La victoria de la Selección argentina sobre Inglaterra, que depositó al equipo de Lionel Scaloni en la final del Mundial 2026, desató una verdadera fiesta popular en todo el país. Monte Hermoso no fue la excepción: apenas el árbitro marcó el final del encuentro, vecinos de todas las edades salieron a las calles con banderas, camisetas y bocinas para celebrar una clasificación que quedará en la memoria.
Como ocurrió en las principales ciudades argentinas, el centro montermoseño se convirtió en el punto de encuentro de cientos de personas que compartieron abrazos, cánticos y caravanas de vehículos en una noche cargada de emoción. Familias completas, grupos de amigos y turistas se sumaron espontáneamente a una celebración que tuvo como escenario principal las calles de la ciudad.

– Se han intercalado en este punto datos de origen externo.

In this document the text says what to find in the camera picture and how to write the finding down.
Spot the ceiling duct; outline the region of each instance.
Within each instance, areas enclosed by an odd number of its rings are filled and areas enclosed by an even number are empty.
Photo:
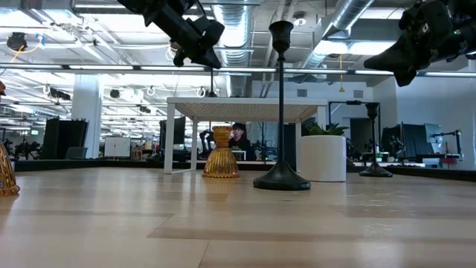
[[[225,26],[221,43],[227,48],[248,47],[251,41],[251,9],[242,5],[214,5],[213,12],[216,20]],[[221,51],[222,64],[227,67],[250,66],[251,55],[249,51]],[[246,76],[230,76],[231,97],[251,97],[246,92],[246,84],[249,78]]]
[[[363,12],[373,3],[374,0],[339,0],[335,6],[334,13],[319,20],[314,32],[315,49],[309,53],[306,59],[300,64],[300,68],[317,68],[327,57],[327,54],[319,53],[316,49],[319,42],[325,36],[336,34],[340,31],[349,31],[357,22]],[[296,81],[304,81],[305,75],[295,77]]]

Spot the ceiling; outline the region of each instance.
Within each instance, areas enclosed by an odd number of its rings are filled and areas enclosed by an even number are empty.
[[[276,20],[275,14],[282,0],[251,0],[246,1],[251,5],[251,41],[245,47],[238,48],[247,51],[251,60],[248,66],[270,66],[272,60],[267,59],[267,50],[270,41],[268,26]],[[206,14],[214,17],[213,7],[210,3],[240,2],[238,0],[207,0],[204,3]],[[298,66],[314,50],[317,44],[313,34],[319,19],[332,14],[336,0],[298,1],[294,6],[294,13],[303,12],[306,24],[297,26],[292,32],[291,48],[286,52],[286,62]],[[398,33],[393,35],[369,35],[378,32],[377,27],[390,25],[395,28],[398,19],[406,7],[414,1],[408,0],[380,0],[374,1],[354,25],[348,40],[339,40],[347,46],[354,42],[366,40],[395,41]],[[60,9],[34,10],[19,9],[14,6],[1,7],[0,4],[0,63],[52,63],[52,64],[98,64],[98,65],[160,65],[173,64],[173,52],[169,48],[169,37],[154,24],[148,28],[144,26],[142,16],[133,15],[125,9],[99,8],[101,5],[115,5],[114,0],[84,1],[76,0],[75,7],[66,6]],[[283,18],[293,22],[294,18],[287,18],[286,14],[291,9],[291,1],[287,0],[283,6]],[[200,15],[197,9],[187,12],[187,16],[195,19]],[[28,41],[26,54],[16,55],[6,46],[6,41],[12,32],[26,33]],[[229,50],[221,42],[216,46],[217,55],[223,60],[223,51]],[[322,62],[327,68],[363,68],[363,62],[369,56],[360,54],[343,54],[341,57],[326,57]],[[434,70],[459,70],[463,61],[457,60],[452,64],[435,64]],[[203,89],[210,88],[210,76],[175,75],[174,73],[151,74],[102,74],[105,86],[105,103],[126,103],[127,99],[112,99],[109,93],[113,89],[129,91],[130,94],[140,95],[144,105],[148,103],[164,103],[167,97],[185,97],[202,95]],[[261,80],[261,75],[253,75],[252,79]],[[213,86],[221,96],[228,96],[227,76],[216,75]],[[321,82],[332,83],[340,79],[338,75],[328,75]],[[54,103],[45,92],[45,85],[59,89],[73,95],[74,74],[66,73],[38,73],[28,70],[6,70],[1,80],[8,87],[10,101],[28,103]],[[350,76],[346,81],[369,82],[375,80],[368,76]],[[34,110],[39,117],[48,117],[50,114],[60,115],[65,118],[70,116],[71,104],[64,102],[61,106],[30,105],[22,109],[13,109],[4,106],[4,116],[27,115],[33,116]],[[138,108],[105,107],[104,115],[145,115]],[[166,111],[160,107],[152,111],[152,115],[165,116]]]

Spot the white tabletop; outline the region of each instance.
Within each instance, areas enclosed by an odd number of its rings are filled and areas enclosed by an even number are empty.
[[[199,121],[278,122],[277,98],[168,98],[176,110]],[[327,100],[285,99],[284,121],[294,123],[312,117]]]

«El que no salta, es un inglés»
No fue un triunfo más. Además del pase a una nueva final del mundo, el partido frente a Inglaterra estuvo rodeado de un fuerte simbolismo histórico y deportivo. Se trató de un duelo entre dos selecciones protagonistas de algunos de los capítulos más recordados de la historia de los Mundiales, una rivalidad que siempre despierta una sensibilidad especial entre los argentinos y que volvió a escribirse con un desenlace favorable para la Albiceleste.

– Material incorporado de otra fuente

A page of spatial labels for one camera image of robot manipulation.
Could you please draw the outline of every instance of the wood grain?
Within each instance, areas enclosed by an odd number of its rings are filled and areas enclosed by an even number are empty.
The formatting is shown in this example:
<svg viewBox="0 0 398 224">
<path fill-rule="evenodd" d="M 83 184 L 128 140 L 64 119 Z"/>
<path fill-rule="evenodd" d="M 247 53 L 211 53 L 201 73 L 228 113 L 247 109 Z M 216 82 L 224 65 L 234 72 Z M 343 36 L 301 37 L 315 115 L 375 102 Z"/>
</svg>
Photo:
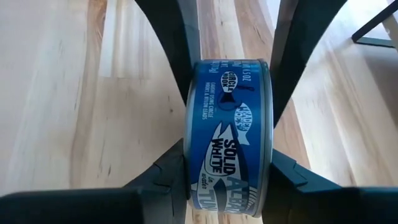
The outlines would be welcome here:
<svg viewBox="0 0 398 224">
<path fill-rule="evenodd" d="M 398 185 L 398 54 L 349 39 L 386 6 L 348 1 L 275 129 L 276 149 L 341 185 Z M 198 0 L 202 58 L 269 61 L 278 7 Z M 0 34 L 0 194 L 121 186 L 182 137 L 184 104 L 134 1 L 0 0 Z M 186 223 L 262 221 L 188 206 Z"/>
</svg>

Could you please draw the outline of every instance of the black metal leg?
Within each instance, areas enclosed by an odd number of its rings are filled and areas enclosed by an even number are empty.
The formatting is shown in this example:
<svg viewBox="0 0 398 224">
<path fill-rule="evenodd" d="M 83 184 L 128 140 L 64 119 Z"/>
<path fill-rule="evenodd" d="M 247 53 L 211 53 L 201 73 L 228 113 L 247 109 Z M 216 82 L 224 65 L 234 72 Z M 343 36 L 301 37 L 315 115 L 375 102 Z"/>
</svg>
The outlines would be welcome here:
<svg viewBox="0 0 398 224">
<path fill-rule="evenodd" d="M 397 223 L 398 188 L 340 187 L 274 150 L 264 223 Z"/>
<path fill-rule="evenodd" d="M 321 36 L 346 0 L 281 0 L 270 73 L 274 126 Z"/>
<path fill-rule="evenodd" d="M 373 17 L 368 23 L 366 23 L 358 31 L 356 31 L 351 36 L 353 42 L 357 44 L 394 48 L 394 44 L 392 43 L 391 40 L 364 37 L 364 35 L 366 35 L 370 30 L 374 29 L 377 25 L 385 21 L 394 12 L 396 12 L 396 10 L 398 10 L 398 1 L 392 2 L 389 6 L 383 9 L 383 11 L 381 11 L 379 14 Z"/>
<path fill-rule="evenodd" d="M 184 103 L 200 60 L 197 0 L 136 0 L 163 46 Z"/>
</svg>

La manera en que llegó la clasificación también contribuyó a multiplicar la emoción. Argentina remontó el resultado en los minutos finales, mostrando una vez más el carácter, la resiliencia y la convicción que distinguen al ciclo encabezado por Scaloni. Esa combinación de épica, historia y buen fútbol hizo que los festejos se extendieran durante varias horas en distintos puntos del país.
Ahora toda la ilusión está puesta en la gran final del domingo frente a España. Mientras la Scaloneta buscará defender el título mundial, en Monte Hermoso ya quedó registrado otro capítulo de esa comunión entre la Selección y su gente, una relación que vuelve a movilizar a miles de argentinos cada vez que el equipo sale a la cancha.